:: Assigned task ::
Using the listing below, set down exactly the lines starting at the line that contains "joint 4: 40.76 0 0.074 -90" and ending at the line that contains "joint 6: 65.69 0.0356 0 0", both included, and no others.

:: Recorded data ::

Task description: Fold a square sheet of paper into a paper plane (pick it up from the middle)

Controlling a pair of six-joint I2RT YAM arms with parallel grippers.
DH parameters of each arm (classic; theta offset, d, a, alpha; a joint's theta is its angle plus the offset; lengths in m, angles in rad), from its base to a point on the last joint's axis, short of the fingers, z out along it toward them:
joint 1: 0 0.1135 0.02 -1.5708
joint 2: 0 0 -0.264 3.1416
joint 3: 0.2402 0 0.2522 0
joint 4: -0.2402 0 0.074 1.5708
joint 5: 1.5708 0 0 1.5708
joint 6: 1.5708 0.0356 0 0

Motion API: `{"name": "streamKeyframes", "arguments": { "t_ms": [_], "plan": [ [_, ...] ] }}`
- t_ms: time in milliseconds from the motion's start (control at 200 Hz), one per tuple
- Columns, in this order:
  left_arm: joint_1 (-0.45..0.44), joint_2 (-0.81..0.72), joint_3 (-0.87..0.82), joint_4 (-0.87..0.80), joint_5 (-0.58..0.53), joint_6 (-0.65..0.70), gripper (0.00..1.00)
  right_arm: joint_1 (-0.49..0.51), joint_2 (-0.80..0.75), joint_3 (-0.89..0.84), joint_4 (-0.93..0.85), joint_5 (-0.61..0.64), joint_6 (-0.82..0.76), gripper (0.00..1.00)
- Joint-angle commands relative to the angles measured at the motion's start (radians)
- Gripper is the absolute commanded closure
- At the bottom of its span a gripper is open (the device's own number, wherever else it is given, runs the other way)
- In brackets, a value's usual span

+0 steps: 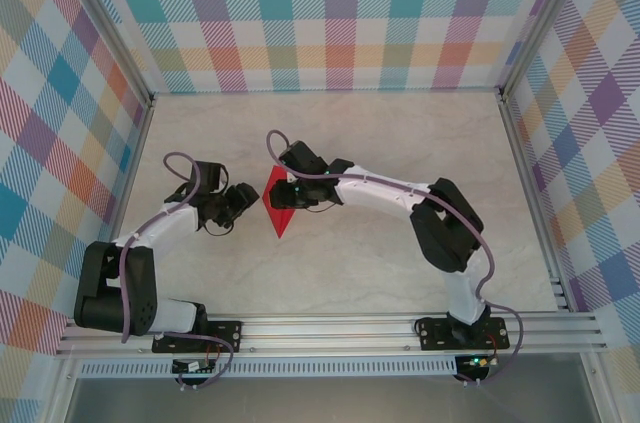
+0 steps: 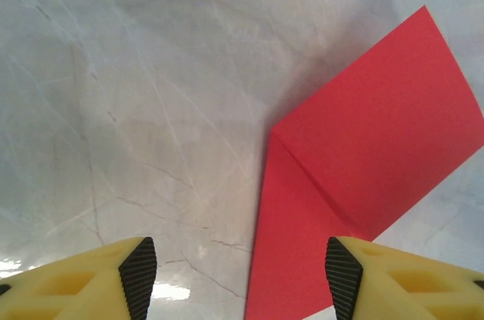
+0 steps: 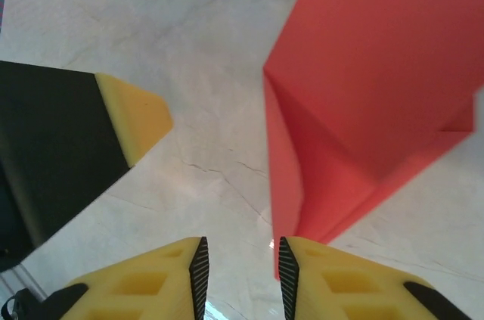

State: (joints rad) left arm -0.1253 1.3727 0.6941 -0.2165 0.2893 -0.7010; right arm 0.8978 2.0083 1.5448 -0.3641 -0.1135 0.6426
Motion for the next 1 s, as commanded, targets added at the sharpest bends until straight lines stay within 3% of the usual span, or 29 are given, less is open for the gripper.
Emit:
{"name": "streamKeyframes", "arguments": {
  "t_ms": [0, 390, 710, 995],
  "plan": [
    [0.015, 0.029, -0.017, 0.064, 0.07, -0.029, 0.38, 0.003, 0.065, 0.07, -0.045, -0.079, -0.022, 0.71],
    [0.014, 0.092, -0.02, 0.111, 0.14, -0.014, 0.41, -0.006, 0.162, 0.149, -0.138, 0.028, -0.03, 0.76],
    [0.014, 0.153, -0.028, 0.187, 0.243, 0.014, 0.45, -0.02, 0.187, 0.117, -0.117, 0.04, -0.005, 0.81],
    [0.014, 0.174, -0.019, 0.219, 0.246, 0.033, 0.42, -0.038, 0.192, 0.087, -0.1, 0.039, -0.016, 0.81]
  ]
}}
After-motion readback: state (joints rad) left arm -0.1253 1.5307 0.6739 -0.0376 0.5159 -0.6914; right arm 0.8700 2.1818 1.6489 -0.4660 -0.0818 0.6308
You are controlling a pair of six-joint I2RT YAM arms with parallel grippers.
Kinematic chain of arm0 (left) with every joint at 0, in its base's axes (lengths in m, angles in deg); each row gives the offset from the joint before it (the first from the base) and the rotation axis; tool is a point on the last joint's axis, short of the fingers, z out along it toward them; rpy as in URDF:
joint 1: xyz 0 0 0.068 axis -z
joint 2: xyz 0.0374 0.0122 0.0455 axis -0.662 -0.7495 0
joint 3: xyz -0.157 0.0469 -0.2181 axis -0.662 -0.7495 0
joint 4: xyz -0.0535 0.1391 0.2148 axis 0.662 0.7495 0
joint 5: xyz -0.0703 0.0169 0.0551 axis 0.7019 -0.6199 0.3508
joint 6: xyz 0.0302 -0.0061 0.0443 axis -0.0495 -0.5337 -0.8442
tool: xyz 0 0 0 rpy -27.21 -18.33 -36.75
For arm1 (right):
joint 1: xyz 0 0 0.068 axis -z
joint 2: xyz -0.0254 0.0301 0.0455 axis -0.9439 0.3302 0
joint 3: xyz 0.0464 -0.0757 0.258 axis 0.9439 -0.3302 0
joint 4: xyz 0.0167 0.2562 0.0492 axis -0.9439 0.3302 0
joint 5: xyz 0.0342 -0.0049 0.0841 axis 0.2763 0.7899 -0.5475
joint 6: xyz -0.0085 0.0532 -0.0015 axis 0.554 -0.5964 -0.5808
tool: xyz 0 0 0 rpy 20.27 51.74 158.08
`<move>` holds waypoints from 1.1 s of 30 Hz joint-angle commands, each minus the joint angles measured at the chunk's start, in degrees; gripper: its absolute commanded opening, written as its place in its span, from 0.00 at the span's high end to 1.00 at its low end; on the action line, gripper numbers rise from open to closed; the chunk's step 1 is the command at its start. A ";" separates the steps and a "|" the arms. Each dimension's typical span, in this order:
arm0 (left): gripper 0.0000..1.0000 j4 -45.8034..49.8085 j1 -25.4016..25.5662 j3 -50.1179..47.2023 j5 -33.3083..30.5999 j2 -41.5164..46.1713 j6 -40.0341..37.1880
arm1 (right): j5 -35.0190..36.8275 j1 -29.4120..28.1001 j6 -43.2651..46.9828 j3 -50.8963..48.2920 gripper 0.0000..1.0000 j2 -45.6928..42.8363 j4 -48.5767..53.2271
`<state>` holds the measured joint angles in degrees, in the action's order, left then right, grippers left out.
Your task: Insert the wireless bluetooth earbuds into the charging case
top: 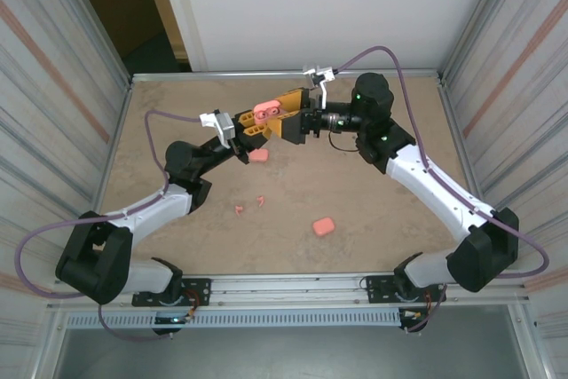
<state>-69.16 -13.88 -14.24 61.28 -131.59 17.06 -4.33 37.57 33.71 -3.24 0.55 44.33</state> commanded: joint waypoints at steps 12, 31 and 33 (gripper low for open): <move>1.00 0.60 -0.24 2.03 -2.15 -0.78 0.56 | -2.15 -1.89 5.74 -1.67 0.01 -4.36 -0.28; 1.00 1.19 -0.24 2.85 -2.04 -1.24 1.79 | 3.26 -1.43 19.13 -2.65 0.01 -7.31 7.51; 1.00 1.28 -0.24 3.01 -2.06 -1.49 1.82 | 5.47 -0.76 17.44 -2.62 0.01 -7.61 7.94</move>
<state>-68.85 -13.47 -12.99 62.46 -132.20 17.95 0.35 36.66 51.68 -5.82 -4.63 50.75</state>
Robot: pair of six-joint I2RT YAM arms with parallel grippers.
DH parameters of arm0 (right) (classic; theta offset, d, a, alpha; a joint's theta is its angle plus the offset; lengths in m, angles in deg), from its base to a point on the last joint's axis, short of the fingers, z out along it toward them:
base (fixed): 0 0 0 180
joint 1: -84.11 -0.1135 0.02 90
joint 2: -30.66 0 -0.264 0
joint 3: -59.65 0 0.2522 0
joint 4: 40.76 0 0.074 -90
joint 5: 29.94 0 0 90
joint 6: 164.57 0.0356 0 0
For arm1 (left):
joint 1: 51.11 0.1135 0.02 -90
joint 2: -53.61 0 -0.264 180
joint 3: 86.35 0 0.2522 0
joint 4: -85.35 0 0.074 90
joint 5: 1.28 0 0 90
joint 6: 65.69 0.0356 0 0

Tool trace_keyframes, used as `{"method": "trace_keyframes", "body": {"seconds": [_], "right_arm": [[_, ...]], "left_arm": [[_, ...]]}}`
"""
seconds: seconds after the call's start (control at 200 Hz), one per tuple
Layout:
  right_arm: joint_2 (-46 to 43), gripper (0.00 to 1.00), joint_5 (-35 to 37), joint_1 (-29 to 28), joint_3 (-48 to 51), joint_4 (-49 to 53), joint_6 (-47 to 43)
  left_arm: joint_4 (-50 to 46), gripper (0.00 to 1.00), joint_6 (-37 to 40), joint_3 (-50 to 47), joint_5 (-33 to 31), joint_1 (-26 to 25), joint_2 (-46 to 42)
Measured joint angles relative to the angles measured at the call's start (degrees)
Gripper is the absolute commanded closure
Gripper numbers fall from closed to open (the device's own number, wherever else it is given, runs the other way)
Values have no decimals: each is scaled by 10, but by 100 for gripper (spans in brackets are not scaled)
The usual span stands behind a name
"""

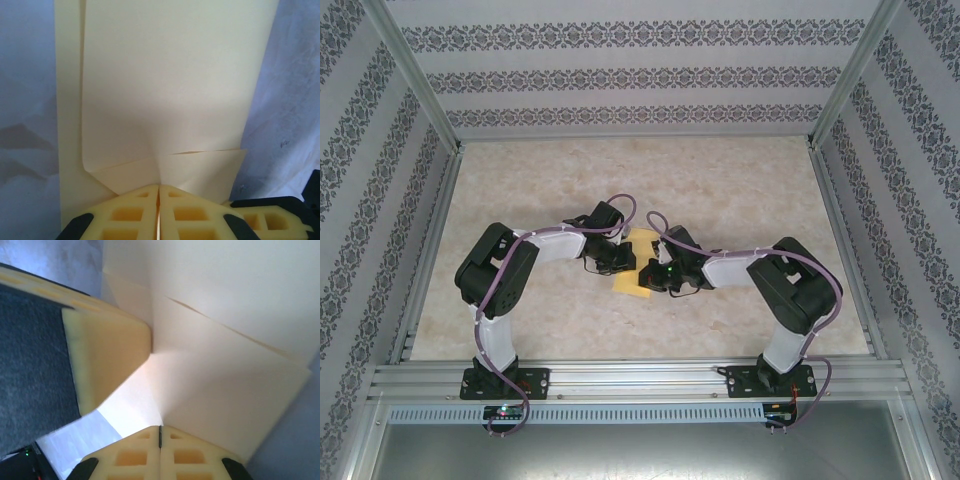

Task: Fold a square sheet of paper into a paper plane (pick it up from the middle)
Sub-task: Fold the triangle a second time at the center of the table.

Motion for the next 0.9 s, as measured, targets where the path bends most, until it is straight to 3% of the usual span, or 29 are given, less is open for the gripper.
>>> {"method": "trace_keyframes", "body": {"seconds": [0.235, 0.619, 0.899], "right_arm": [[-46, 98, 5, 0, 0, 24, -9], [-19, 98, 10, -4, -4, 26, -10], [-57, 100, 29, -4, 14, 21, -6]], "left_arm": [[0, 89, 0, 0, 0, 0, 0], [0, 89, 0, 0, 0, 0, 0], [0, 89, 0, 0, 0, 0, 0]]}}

:: Solution ::
joint 4: 40.76 0 0.074 -90
joint 5: 29.94 0 0 90
joint 6: 164.57 0.0356 0 0
For arm1 (left):
joint 1: 51.11 0.1135 0.02 -90
joint 2: -53.61 0 -0.264 180
joint 3: 86.35 0 0.2522 0
joint 4: -85.35 0 0.074 90
joint 5: 1.28 0 0 90
joint 6: 65.69 0.0356 0 0

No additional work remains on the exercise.